Should the listing contain images, exclude them; give the rest again exactly.

####################

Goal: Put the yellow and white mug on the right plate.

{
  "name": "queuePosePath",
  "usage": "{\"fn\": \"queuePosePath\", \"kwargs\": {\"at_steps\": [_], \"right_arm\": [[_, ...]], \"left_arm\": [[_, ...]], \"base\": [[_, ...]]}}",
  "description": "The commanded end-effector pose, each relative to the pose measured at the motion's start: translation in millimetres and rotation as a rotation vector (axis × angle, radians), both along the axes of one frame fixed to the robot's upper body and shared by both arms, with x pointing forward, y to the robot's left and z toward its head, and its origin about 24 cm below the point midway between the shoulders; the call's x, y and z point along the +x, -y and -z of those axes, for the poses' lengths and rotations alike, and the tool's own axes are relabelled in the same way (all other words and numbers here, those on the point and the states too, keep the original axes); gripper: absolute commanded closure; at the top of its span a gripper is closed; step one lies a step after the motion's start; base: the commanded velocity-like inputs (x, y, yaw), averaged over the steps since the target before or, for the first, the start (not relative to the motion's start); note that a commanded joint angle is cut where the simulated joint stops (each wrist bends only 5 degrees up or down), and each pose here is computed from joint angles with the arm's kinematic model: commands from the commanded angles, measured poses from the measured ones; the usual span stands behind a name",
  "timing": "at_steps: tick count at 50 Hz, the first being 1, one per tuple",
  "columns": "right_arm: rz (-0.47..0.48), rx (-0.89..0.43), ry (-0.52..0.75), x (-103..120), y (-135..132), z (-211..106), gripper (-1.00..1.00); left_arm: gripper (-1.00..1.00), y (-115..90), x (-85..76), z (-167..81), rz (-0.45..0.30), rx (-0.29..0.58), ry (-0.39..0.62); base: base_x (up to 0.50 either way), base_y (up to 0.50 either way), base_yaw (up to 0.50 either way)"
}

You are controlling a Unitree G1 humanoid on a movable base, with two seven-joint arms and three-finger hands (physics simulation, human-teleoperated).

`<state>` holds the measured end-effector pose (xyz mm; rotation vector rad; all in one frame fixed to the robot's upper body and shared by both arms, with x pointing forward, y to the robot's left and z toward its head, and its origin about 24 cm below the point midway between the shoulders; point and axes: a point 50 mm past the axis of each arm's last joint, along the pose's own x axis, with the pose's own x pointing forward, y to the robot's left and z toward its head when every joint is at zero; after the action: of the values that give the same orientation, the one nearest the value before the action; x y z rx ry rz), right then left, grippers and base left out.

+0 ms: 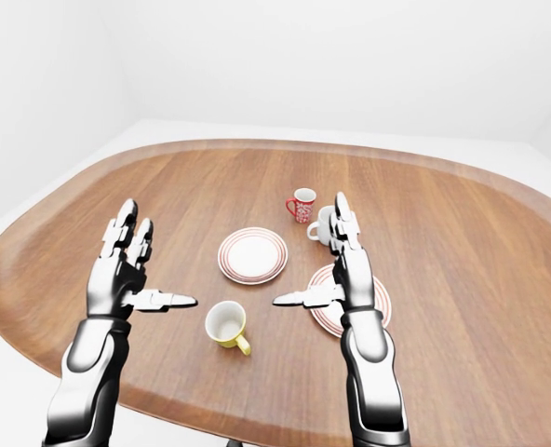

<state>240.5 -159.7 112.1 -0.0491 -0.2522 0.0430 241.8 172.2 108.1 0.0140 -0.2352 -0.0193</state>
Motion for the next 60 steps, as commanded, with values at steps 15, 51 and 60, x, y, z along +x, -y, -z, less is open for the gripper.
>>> {"fn": "queuePosePath", "kwargs": {"at_steps": [15,51,60], "right_arm": [[-0.146,-0.23,0.365,29,-11,-96,-1.0],[-0.2,-0.548,0.366,27,-31,-101,-1.0],[-0.207,-0.583,0.349,27,-35,-98,-1.0]], "left_arm": [[-1.0,-17,16.0,-45,-0.044,0.051,0.173],[-1.0,-38,34.5,-85,-0.079,0.012,0.303],[-1.0,-43,37.3,-91,-0.083,0.062,0.31]], "base": [[0.0,0.0,0.0],[0.0,0.0,0.0],[0.0,0.0,0.0]]}}
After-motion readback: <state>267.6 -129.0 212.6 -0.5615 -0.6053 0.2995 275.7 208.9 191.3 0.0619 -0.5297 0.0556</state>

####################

■ Your response:
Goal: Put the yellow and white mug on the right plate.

{
  "name": "queuePosePath",
  "usage": "{\"fn\": \"queuePosePath\", \"kwargs\": {\"at_steps\": [_], \"right_arm\": [[_, ...]], \"left_arm\": [[_, ...]], \"base\": [[_, ...]]}}",
  "description": "The commanded end-effector pose, each relative to the pose measured at the motion's start: translation in millimetres and rotation as a rotation vector (axis × angle, radians), both along the axes of one frame fixed to the robot's upper body and shared by both arms, with x pointing forward, y to the robot's left and z toward its head, and its origin about 24 cm below the point midway between the shoulders; the call's x, y and z point along the +x, -y and -z of those axes, for the poses' lengths and rotations alike, and the tool's own axes are relabelled in the same way (all other words and numbers here, those on the point and the states too, keep the original axes); gripper: absolute commanded closure; at the top of its span a gripper is closed; step one lies a step after the motion's start; base: the commanded velocity-like inputs (x, y, yaw), averaged over the steps since the target before or, for the first, the start (not relative to the motion's start); note that a commanded joint angle is cut where the simulated joint stops (each wrist bends only 5 degrees up or down), and each pose here is computed from joint angles with the arm's kinematic model: commands from the commanded angles, measured poses from the measured ones; the usual span stands behind a name",
  "timing": "at_steps: tick count at 50 Hz, the first being 1, one per tuple",
  "columns": "right_arm: rz (-0.47..0.48), rx (-0.89..0.43), ry (-0.52..0.75), x (-103..120), y (-135..132), z (-211..106), gripper (-1.00..1.00); left_arm: gripper (-1.00..1.00), y (-115..90), x (-85..76), z (-167..81), rz (-0.45..0.30), rx (-0.29..0.58), ry (-0.39..0.62); base: base_x (up to 0.50 either way), base_y (up to 0.50 either way), base_yaw (up to 0.50 either way)"
}

You are controlling a Unitree G1 humanoid on a movable base, with two seven-joint arms and three-finger hands (physics simulation, human-teleoperated).

`<state>` holds the measured end-effector pose (xyz mm; rotation vector rad; all in one frame fixed to the robot's upper body and shared by both arms, with x pointing forward, y to the robot's left and z toward its head, and its origin about 24 cm below the point midway between the shoulders; point and axes: a point 50 mm past the axis of each arm's last joint, along the pose's own x axis, with the pose's own x pointing forward, y to the robot's left and z toward its head when every joint is at zero; after the action: of the values that give the same orientation, the one nearest the value before the action; x y z rx ry rz), right then left, grippers and base left out.

+0 ms: 

<state>240.5 -159.7 112.1 -0.0491 -0.2522 0.0430 241.8 172.2 108.1 0.0140 -0.2352 -0.0193</state>
Motion for the next 60 steps, as commanded, with values at steps 15, 51 and 60, x, y, z along +x, -y, -z, less is open for the gripper.
>>> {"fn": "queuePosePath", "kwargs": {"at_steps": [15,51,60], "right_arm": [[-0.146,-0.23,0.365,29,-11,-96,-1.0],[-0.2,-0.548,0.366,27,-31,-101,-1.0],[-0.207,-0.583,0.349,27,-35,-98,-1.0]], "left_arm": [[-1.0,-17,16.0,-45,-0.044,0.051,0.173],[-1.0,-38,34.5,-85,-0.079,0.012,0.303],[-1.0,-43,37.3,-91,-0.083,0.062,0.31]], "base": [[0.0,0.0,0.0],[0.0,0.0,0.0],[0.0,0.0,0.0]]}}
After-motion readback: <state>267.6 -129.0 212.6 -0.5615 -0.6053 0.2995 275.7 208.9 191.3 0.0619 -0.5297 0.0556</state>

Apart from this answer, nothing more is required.